- **ASSIGNMENT**: Go through the listing that follows and write it out exactly. Drop the pictures.

- **SUPPLIED DATA**:
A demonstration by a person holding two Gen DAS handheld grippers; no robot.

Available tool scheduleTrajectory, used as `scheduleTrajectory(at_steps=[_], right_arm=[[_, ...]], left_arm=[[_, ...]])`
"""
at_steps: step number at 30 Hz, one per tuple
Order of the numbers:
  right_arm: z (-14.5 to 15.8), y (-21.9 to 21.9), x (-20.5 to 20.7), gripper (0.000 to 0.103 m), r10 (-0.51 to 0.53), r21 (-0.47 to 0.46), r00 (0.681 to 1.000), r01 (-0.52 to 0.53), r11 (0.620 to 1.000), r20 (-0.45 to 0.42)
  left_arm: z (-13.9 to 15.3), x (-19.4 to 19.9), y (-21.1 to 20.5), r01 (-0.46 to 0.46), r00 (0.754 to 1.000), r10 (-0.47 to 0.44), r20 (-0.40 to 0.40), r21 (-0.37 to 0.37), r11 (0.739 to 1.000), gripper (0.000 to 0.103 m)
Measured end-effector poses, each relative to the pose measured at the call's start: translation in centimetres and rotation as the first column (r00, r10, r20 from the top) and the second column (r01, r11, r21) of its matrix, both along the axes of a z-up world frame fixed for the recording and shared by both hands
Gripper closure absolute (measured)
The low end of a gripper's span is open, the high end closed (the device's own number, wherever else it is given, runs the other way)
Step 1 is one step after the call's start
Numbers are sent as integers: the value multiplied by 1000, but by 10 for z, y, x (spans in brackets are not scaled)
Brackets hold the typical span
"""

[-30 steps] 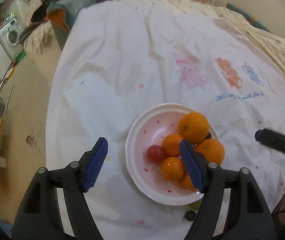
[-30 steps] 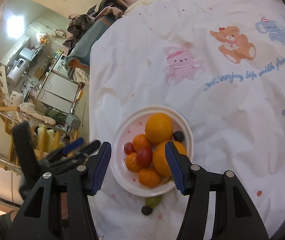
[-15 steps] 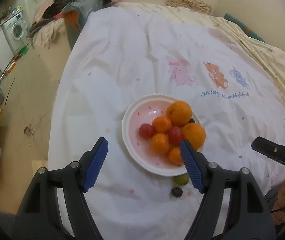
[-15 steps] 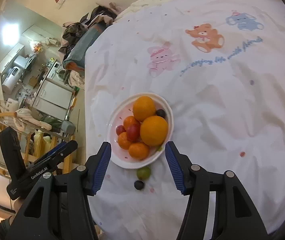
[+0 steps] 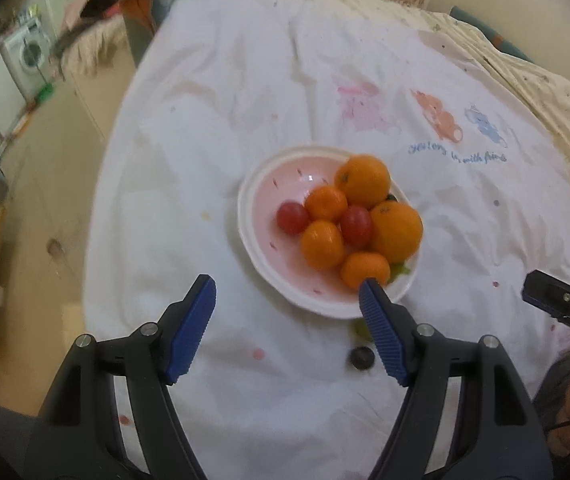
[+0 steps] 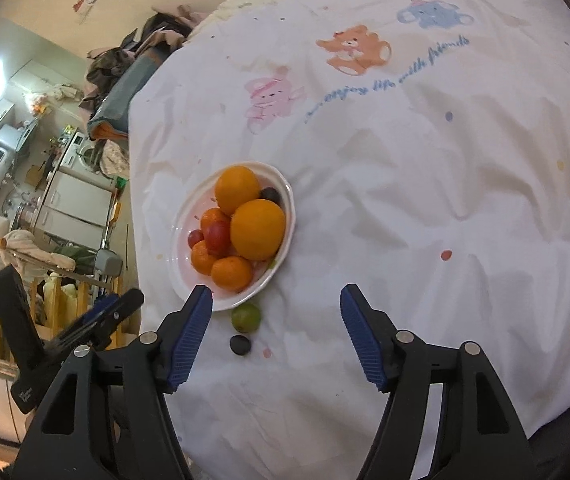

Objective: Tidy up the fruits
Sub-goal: 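Grasp the dark plum with the left tool beside the bowl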

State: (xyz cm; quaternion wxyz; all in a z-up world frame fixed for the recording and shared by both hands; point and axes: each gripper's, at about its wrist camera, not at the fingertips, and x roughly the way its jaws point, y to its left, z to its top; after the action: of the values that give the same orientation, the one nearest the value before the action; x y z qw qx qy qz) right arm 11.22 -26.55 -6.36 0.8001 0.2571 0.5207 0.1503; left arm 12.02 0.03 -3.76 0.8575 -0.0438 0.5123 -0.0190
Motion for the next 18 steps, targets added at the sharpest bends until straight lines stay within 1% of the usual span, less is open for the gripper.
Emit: scheduleTrajectory(at_steps=[3,5,8,11,15,17,18], right_arm=[[-5,-1,2,33,-17,-6,1000,17,1000,-21],[-8,0,4,33,-23,-9,999,22,1000,-33],[-12,1,6,33,-25,-12,998,24,1000,-51],[-13,1,7,33,-24,-17,998,23,1000,-56],[-12,-2,6,33,-29,-20,998,28,999,-59],[-12,-4,6,33,-34,-15,997,33,999,-62],[-13,-6,6,33,-37,-15,997,36,999,-64]], left_arm=[[-8,-4,-5,26,999,-26,-30,3,1000,32],[-17,-5,-12,64,996,-63,-69,8,998,32],[-37,-8,-31,141,980,-139,-144,3,990,32],[-54,-11,-51,217,959,-207,-194,28,976,34],[-69,-11,-76,303,929,-284,-237,49,952,42],[-75,-11,-86,330,922,-305,-236,71,941,49],[-77,-11,-90,341,919,-313,-241,81,937,55]])
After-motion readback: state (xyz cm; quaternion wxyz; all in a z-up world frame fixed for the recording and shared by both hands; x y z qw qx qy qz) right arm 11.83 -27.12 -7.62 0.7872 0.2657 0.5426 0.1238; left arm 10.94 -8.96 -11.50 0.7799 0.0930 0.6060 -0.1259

- **TASK SOLUTION**:
A demonstration by a person holding two Gen DAS handheld grippers; no robot.

Available tool scheduleTrajectory, used as `scheduleTrajectory(at_steps=[_], right_arm=[[_, ...]], left_arm=[[_, ...]])`
"""
at_steps: step number at 30 Hz, one per tuple
Order of the numbers:
  right_arm: z (-14.5 to 15.8), y (-21.9 to 21.9), x (-20.5 to 20.7), gripper (0.000 to 0.103 m), r10 (-0.51 to 0.53), r21 (-0.47 to 0.46), r00 (0.681 to 1.000), r01 (-0.52 to 0.53), r11 (0.620 to 1.000), r20 (-0.45 to 0.42)
  left_arm: z (-13.9 to 15.3), x (-19.4 to 19.9), y (-21.1 to 20.5), r01 (-0.46 to 0.46), r00 (0.754 to 1.000), r10 (-0.47 to 0.44), r20 (-0.40 to 0.40), r21 (-0.37 to 0.37), r11 (0.739 to 1.000), gripper (0.000 to 0.103 m)
Measured end-effector poses, each relative to the pose measured at the call's start: translation in centimetres and rotation as the first column (r00, r10, r20 from the top) and the second column (r01, r11, r21) of its matrix, both along the axes of a z-up world frame fixed for the recording and shared by both hands
Gripper closure absolute (measured)
The low end of a gripper's span is open, the high end closed (the device's own number, wherever else it is given, runs the other way)
Step 1 is one step after the call's start
Numbers are sent as integers: the value multiplied by 1000, but by 10 for z, y, x (spans in brackets are not scaled)
Brackets hold the typical span
"""

[-30 steps] 
[-30 steps] 
[-15 steps] 
[-15 steps] 
[+0 steps] 
[+0 steps] 

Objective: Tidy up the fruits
Sub-goal: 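Grasp the dark plum with the left tool beside the bowl
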
State: (xyz cm; quaternion wxyz; all in a z-up world frame fixed for the recording and shared by both hands; point and axes: each gripper's, at about its wrist camera, not at the fingertips, and x roughly the way its jaws point, y to its left, z to its top; after the action: of the values that give the same orientation, the one nearest the value before the action; x y z qw qx qy qz) right arm 11.22 -26.55 -6.36 0.8001 0.2571 0.5207 0.1503; left arm 12.02 0.03 -3.76 0.8575 -0.0438 0.5123 -0.0190
Motion for the next 18 steps, targets added at the sharpest bends until straight lines stay within 1% of the usual span, less is open for the gripper.
Emit: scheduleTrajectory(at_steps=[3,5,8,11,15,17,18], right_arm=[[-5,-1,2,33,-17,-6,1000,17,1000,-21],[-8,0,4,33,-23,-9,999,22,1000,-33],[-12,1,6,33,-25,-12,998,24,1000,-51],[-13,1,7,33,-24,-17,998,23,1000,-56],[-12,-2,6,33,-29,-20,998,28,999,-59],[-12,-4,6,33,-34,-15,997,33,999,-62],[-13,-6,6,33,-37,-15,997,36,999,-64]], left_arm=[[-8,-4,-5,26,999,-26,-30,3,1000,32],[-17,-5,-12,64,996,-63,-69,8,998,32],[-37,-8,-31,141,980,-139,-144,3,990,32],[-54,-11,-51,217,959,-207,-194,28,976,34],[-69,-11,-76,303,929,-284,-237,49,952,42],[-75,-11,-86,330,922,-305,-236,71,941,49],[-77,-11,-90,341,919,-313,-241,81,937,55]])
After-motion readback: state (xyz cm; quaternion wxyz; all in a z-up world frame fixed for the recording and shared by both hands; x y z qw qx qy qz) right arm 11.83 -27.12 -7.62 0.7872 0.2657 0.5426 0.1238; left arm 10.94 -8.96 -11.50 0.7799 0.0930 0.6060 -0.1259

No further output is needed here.